La definición fundamental, aludida en la colaboración de la semana pasada en la que anticipábamos muy probable que se alcanzara de esta forma la mayoría absoluta, fue que el PVEM postulara candidatos en 56 distritos, muchos de probabilidad de triunfo en coalición con el PRI. La coalición ganó 29 de estos distritos, lo que le valió al PVEM sumar un total de 47 distritos, 20 más de los de la elección pasada. El PVEM incrementó 1% su votación, pero casi duplica su presencia legislativa, precisamente como un efecto de haber ganado 29 distritos.

Los números de la elección y de la integración de la Cámara anticipan la conformación de alianzas con la perspectiva de gobierno, no solo para el momento electoral. Este es el recurso que tienen los partidos para mitigar los efectos de un voto disperso en muchas fuerzas políticas. Lo deseable en términos de funcionalidad, es que quien gobierne tenga respaldo parlamentario. Como tal, el gobierno dividido plantea problemas severos en el régimen presidencial. La conformación de gobiernos de coalición se perfila al futuro; sin embargo, no existe el andamiaje institucional para que este proceso sea virtuoso y ofrezca certeza.

En estricto sentido numérico, el PRI perdió la elección parlamentaria, no ahora, sino de manera consecutiva desde 1997, al no alcanzar por sí mismo la votación para la mayoría absoluta.
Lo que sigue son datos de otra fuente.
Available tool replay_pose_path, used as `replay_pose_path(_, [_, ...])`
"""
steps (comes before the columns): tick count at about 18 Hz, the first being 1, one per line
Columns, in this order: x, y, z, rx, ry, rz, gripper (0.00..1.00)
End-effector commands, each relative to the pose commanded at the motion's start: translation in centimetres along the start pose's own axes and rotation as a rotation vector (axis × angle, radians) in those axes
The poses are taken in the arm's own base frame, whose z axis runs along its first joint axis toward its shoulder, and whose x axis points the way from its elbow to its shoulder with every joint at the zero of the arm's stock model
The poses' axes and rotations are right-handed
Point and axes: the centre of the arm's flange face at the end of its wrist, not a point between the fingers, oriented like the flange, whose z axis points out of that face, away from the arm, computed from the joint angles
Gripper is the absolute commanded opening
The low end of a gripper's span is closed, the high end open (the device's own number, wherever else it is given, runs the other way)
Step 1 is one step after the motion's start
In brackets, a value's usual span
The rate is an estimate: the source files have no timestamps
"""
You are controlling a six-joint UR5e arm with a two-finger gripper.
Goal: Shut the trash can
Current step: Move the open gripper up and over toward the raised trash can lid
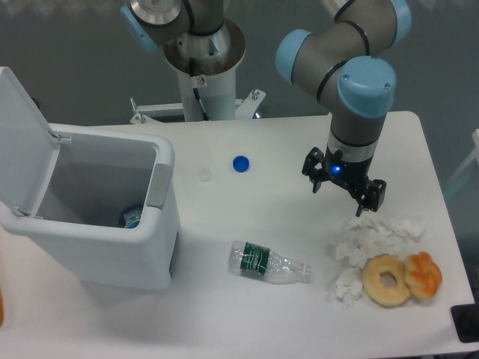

La elección de 2015 obliga al partido mayoritario a transitar hacia la coalición, después de un periodo exitoso de negociación que produjo importantes reformas para el país.

Para el caso concreto de la pasada elección, el tricolor obtuvo su más baja votación histórica en términos de porcentaje y volumen de votos, aún así, precisamente, mediante la coalición con el PVEM y Nueva Alianza, alcanza una mayoría parlamentaria en la Cámara para la gobernabilidad en la segunda mitad del gobierno del presidente Peña Nieto.

Como ayer lo anticipaba Liébano Sáenz en este espacio, la elección de la elección es la renovación profunda del sistema de partidos y del régimen de gobierno. No es un mensaje, es un resultado, esto es, los números dicen y revelan que ha llegado el momento de repesar la representación política y el sistema de gobierno, una forma más de ganar perdiendo.